With the better employment of foreign-related nursing majors in recent years, the number of students studying foreign-related nursing majors has increased year by year. In fact, the salary of foreign-related nursing is really better now. Let's get to know the relevant situation.

Tawni from the Philippines has been a nurse in a hospital in Banqiao area of Tokyo for four years. She is 4 1 year-old, graduated from a four-year university in the Philippines, holds the qualification of a nurse in the Philippines, and worked in the pediatrics department of a hospital in the Philippines. In 2009, according to the agreement in the Economic Partnership Agreement (EPA) signed between Japan and the Philippines that Japan would accept Filipino nurses, Tani worked as a nurse assistant in that hospital while studying Japanese and preparing to take the national nurse qualification examination in Japan. According to the agreement, she must pass the exam in the next three years, or she must return to China.
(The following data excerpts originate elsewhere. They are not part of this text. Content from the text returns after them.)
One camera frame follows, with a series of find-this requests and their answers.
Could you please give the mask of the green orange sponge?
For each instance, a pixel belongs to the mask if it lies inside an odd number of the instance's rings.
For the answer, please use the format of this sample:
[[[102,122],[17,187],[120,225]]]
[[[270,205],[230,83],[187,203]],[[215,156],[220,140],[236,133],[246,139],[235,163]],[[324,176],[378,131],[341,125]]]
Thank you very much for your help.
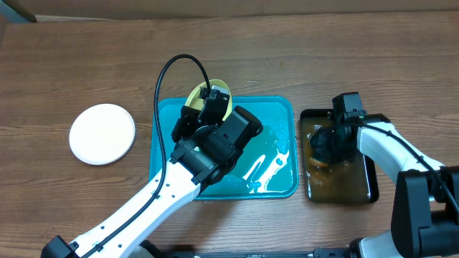
[[[312,166],[323,168],[323,167],[328,167],[329,166],[329,160],[322,156],[317,156],[316,154],[313,154],[309,157],[309,162]]]

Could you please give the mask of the white plate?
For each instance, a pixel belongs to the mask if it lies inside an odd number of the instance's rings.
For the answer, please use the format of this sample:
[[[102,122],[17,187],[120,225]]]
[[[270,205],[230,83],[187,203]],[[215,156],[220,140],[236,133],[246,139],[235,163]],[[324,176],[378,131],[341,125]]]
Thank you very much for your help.
[[[89,107],[70,128],[69,145],[80,161],[104,166],[122,158],[132,147],[136,126],[130,113],[119,105]]]

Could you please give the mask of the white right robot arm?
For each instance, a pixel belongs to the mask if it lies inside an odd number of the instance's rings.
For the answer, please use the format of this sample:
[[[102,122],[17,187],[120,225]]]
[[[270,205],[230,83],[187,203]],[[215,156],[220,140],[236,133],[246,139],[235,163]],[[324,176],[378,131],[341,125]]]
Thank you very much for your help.
[[[458,167],[429,158],[383,114],[370,115],[357,92],[332,100],[332,124],[309,141],[314,166],[371,159],[394,182],[391,228],[353,240],[342,257],[447,257],[458,253]]]

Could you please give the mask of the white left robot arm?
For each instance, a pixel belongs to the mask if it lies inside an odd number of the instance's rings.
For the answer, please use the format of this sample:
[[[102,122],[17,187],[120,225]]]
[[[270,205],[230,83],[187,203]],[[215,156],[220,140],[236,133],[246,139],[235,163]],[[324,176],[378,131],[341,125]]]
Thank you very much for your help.
[[[202,87],[197,109],[187,102],[181,121],[187,130],[161,171],[97,227],[67,243],[56,236],[42,257],[131,257],[162,222],[219,182],[236,165],[245,146],[262,131],[261,122],[232,106],[228,89]]]

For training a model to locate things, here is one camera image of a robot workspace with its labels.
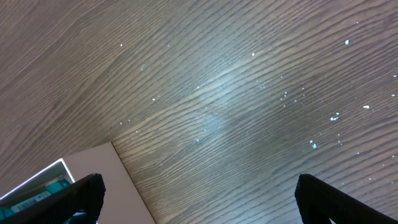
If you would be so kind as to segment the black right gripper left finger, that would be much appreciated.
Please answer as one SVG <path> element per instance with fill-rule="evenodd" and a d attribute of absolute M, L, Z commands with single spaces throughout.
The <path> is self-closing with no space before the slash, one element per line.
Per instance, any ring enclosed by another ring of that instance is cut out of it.
<path fill-rule="evenodd" d="M 5 219 L 3 224 L 90 223 L 98 221 L 104 203 L 101 174 L 90 174 L 35 205 Z"/>

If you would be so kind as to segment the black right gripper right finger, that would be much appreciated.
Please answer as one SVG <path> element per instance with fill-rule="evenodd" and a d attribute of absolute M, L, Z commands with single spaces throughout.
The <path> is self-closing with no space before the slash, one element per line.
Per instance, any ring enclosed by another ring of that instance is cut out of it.
<path fill-rule="evenodd" d="M 397 224 L 397 220 L 310 174 L 299 175 L 295 199 L 304 224 Z"/>

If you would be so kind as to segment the green soap packet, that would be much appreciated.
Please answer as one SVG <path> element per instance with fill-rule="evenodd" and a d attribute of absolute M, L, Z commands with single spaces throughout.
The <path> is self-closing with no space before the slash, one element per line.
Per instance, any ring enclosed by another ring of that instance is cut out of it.
<path fill-rule="evenodd" d="M 41 186 L 35 190 L 22 194 L 19 198 L 15 198 L 6 205 L 1 205 L 1 223 L 3 221 L 20 211 L 23 211 L 39 201 L 71 186 L 71 183 L 66 179 L 52 182 L 48 185 Z"/>

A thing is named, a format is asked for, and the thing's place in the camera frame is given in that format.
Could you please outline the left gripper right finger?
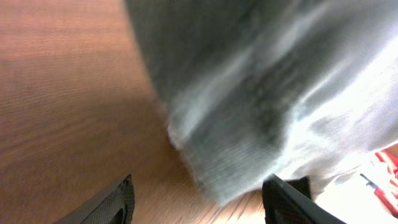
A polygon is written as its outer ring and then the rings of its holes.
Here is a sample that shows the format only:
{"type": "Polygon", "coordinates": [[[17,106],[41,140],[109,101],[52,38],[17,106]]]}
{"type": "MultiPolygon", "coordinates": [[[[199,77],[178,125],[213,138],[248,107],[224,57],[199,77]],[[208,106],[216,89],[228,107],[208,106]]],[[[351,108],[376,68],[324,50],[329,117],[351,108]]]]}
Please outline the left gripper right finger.
{"type": "Polygon", "coordinates": [[[284,181],[272,175],[262,184],[266,224],[344,224],[312,201],[307,177],[284,181]]]}

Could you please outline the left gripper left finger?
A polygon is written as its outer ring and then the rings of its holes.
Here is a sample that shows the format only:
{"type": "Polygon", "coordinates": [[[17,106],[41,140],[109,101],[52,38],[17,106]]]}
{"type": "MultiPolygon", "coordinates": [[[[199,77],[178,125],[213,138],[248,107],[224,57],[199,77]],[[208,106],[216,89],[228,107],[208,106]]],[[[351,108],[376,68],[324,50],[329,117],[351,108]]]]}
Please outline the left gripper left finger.
{"type": "Polygon", "coordinates": [[[135,193],[131,174],[117,180],[56,224],[131,224],[135,193]]]}

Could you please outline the red printed t-shirt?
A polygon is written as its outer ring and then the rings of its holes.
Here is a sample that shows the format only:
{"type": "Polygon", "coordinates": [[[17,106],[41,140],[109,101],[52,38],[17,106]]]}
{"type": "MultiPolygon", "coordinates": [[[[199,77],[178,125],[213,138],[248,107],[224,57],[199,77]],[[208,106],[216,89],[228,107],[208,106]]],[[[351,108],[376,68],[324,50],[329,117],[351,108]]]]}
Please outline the red printed t-shirt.
{"type": "Polygon", "coordinates": [[[374,194],[389,210],[391,215],[397,218],[397,158],[386,150],[375,153],[378,159],[377,165],[381,165],[381,178],[374,194]]]}

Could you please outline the light grey-green t-shirt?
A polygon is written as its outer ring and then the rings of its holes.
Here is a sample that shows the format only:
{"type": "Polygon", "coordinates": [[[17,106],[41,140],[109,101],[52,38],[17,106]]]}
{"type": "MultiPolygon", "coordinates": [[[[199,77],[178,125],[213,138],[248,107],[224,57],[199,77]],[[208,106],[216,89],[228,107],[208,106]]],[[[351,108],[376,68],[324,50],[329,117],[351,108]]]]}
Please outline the light grey-green t-shirt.
{"type": "Polygon", "coordinates": [[[130,0],[144,65],[199,188],[322,190],[397,142],[396,0],[130,0]]]}
But she failed in the first three exams. Fortunately, in view of the low pass rate of foreign nurses coming to Japan according to EPA regulations, the Japanese side allowed to extend their stay in Japan for one year. In March this year, Tawni challenged the nurse qualification examination for the fourth time and finally became one of the lucky few.
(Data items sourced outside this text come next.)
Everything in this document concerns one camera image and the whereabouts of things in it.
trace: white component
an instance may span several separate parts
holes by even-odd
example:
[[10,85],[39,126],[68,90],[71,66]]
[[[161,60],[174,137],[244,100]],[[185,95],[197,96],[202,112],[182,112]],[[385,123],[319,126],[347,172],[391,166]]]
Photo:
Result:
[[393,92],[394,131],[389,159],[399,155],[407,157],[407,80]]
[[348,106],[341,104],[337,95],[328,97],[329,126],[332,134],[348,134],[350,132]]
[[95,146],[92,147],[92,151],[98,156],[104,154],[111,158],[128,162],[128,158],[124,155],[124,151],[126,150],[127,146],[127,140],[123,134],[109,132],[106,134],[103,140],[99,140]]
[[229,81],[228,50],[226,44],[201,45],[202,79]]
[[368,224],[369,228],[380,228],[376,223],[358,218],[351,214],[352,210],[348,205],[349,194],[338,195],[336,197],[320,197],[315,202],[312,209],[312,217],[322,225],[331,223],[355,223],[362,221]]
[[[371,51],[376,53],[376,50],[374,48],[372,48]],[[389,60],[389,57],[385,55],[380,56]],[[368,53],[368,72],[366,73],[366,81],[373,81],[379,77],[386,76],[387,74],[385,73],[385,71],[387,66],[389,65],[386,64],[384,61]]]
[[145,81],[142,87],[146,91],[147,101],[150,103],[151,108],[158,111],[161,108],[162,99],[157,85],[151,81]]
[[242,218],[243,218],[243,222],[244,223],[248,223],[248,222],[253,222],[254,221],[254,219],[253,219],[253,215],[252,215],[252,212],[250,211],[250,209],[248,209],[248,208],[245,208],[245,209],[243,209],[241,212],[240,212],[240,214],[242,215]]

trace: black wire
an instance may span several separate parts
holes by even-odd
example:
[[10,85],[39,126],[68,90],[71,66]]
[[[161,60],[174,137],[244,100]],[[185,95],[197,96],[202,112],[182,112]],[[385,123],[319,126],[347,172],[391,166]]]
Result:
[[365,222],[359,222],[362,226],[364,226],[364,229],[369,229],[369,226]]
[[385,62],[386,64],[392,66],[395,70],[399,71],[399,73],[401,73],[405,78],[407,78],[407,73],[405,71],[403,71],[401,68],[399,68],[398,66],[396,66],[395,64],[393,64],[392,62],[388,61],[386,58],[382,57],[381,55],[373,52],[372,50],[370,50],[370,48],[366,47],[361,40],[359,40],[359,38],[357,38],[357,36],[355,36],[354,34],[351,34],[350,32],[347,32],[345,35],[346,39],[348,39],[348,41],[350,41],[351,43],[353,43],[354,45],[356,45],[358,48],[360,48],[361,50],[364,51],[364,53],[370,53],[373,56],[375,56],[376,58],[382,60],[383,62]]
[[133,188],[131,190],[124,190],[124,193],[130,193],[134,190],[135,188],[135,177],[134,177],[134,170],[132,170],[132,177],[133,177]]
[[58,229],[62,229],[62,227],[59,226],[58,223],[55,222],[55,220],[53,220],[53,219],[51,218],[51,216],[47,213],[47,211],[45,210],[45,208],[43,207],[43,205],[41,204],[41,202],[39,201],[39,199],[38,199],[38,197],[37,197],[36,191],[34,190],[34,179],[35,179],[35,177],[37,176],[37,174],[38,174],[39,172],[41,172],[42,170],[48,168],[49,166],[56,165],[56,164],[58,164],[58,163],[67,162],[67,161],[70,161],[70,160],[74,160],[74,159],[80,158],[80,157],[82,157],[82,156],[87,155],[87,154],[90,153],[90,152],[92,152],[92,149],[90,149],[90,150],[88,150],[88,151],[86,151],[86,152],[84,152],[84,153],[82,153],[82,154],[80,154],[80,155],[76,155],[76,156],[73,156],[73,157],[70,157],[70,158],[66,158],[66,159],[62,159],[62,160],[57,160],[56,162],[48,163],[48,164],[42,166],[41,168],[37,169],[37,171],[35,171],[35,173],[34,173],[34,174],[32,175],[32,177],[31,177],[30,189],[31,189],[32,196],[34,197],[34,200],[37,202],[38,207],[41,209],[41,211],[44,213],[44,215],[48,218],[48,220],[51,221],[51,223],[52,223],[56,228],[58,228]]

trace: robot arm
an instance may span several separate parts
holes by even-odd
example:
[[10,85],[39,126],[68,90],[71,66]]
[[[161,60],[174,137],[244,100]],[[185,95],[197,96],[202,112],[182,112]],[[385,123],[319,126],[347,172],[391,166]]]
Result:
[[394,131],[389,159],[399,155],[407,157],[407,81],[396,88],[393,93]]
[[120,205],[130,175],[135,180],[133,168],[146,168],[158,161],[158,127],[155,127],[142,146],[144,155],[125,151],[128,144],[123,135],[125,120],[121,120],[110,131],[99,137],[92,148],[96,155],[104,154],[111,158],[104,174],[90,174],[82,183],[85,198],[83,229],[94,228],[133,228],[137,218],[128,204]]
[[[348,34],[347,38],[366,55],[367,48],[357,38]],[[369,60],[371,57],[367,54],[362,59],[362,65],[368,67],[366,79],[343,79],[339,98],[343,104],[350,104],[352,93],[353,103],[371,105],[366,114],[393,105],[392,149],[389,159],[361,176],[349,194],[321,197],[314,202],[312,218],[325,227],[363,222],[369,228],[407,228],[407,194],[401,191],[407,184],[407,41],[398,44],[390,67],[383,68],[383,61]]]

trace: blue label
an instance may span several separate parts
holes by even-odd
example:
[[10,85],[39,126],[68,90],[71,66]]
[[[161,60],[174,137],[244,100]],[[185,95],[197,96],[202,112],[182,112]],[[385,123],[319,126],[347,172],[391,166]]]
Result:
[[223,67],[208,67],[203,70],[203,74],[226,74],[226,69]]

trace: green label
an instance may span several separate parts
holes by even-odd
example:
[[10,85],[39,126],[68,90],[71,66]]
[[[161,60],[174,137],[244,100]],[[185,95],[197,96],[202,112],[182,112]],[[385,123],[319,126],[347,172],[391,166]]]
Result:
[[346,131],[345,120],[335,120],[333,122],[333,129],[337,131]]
The results of the national examination for nurses in fiscal year 20 12 released by the Japanese Ministry of Health, Labor and Welfare on March 25th showed that among the 31/kloc-0 examiners from the Philippines and Indonesia who came to Japan according to EPA regulations, only 30 were qualified, with a passing rate of only 9.6%, which was lower than that of1.3% in the previous year. In the same period, the overall pass rate including Japanese was 80.
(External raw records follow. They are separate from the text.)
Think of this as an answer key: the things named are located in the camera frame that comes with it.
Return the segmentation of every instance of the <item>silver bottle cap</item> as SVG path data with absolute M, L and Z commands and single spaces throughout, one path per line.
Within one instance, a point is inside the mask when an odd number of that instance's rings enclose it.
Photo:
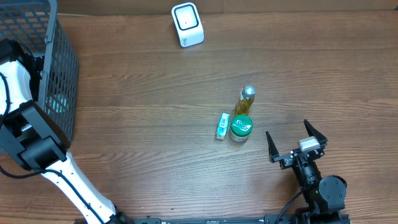
M 254 86 L 245 86 L 242 89 L 242 95 L 246 98 L 252 98 L 256 94 L 256 89 Z

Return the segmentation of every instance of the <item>wooden table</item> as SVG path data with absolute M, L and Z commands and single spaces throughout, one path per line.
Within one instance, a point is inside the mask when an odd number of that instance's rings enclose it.
M 71 151 L 92 183 L 134 218 L 278 213 L 298 187 L 268 161 L 265 131 L 286 153 L 308 119 L 329 139 L 322 175 L 348 182 L 343 213 L 397 223 L 398 13 L 201 19 L 205 41 L 187 49 L 171 16 L 61 19 L 80 60 Z M 248 84 L 257 88 L 249 140 L 216 140 L 220 114 Z M 0 162 L 24 173 L 9 156 Z M 0 182 L 0 223 L 81 218 L 42 177 Z

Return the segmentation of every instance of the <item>gray basket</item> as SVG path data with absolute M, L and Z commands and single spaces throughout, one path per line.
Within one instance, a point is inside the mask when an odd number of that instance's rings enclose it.
M 57 20 L 56 0 L 1 0 L 0 39 L 25 44 L 45 55 L 37 104 L 71 140 L 75 124 L 79 65 Z

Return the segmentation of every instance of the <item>wall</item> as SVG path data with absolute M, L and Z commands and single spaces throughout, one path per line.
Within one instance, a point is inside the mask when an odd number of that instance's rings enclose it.
M 182 0 L 58 0 L 59 13 L 168 14 Z M 192 0 L 200 13 L 393 10 L 398 0 Z

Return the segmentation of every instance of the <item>glass bottle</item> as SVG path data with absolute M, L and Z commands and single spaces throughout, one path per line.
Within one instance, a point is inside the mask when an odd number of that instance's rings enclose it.
M 235 106 L 235 114 L 236 115 L 240 115 L 240 114 L 248 115 L 249 114 L 249 109 L 250 109 L 250 106 L 254 102 L 255 94 L 256 94 L 256 89 L 252 85 L 245 86 L 241 90 L 241 94 L 239 96 L 239 101 Z

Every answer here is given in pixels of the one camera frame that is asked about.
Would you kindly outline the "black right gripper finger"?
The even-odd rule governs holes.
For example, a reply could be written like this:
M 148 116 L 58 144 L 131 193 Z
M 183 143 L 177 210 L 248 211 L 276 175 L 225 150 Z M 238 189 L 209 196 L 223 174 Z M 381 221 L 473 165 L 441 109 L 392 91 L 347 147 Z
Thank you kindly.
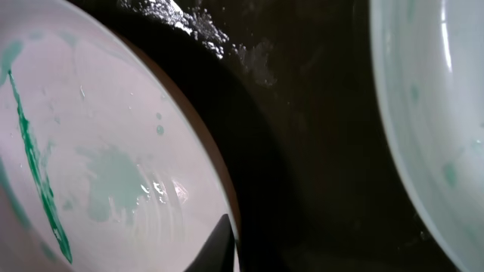
M 233 272 L 234 251 L 231 222 L 224 214 L 185 272 Z

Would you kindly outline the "white plate with green smears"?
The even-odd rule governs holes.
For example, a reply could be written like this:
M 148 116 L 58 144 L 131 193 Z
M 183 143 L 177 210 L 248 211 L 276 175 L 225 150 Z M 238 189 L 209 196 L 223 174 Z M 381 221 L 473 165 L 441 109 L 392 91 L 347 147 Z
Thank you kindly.
M 399 177 L 462 271 L 483 269 L 482 0 L 371 0 L 374 80 Z

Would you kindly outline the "white plate with green streak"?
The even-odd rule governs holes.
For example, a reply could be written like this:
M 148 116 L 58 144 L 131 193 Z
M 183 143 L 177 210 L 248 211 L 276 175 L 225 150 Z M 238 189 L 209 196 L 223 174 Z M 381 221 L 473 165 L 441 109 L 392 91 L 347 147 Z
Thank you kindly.
M 66 1 L 1 3 L 3 271 L 185 271 L 236 213 L 160 68 Z
According to the EPA signed with Indonesia and the Philippines, Japan began to accept nurses from the two countries to study in Japan in 2008 and 2009 respectively. However, most Indonesian and Filipino nurses who came to Japan for further study failed to pass the national nurse qualification examination in Japan within the prescribed time limit and were forced to "work" in Japanese hospitals for two or three years before returning to China. So far, among more than 600 Indonesian and Filipino nurses who came to Japan, only 96 have obtained the qualification of Japanese nurses.

Language barrier is an important reason for the low pass rate, and Chinese characters are the biggest difficulty, such as "bedsore" and "swallowing by mistake", which is too difficult for foreigners who are not in the Chinese character circle. The Japanese government has previously taken special preferential measures to reduce the difficulty of these people's examinations, including extending the examination time and marking the Chinese characters appearing in the examination papers with pseudonyms, but the effect is not obvious.

Tani said that her nursing experience in the Philippines was basically useless in the future. Common Japanese names such as "cognitive impairment" and "Kawasaki disease" have never been heard in the Philippines, and Japan's complicated medical insurance system is also difficult to learn, so that it failed the exam for three consecutive years.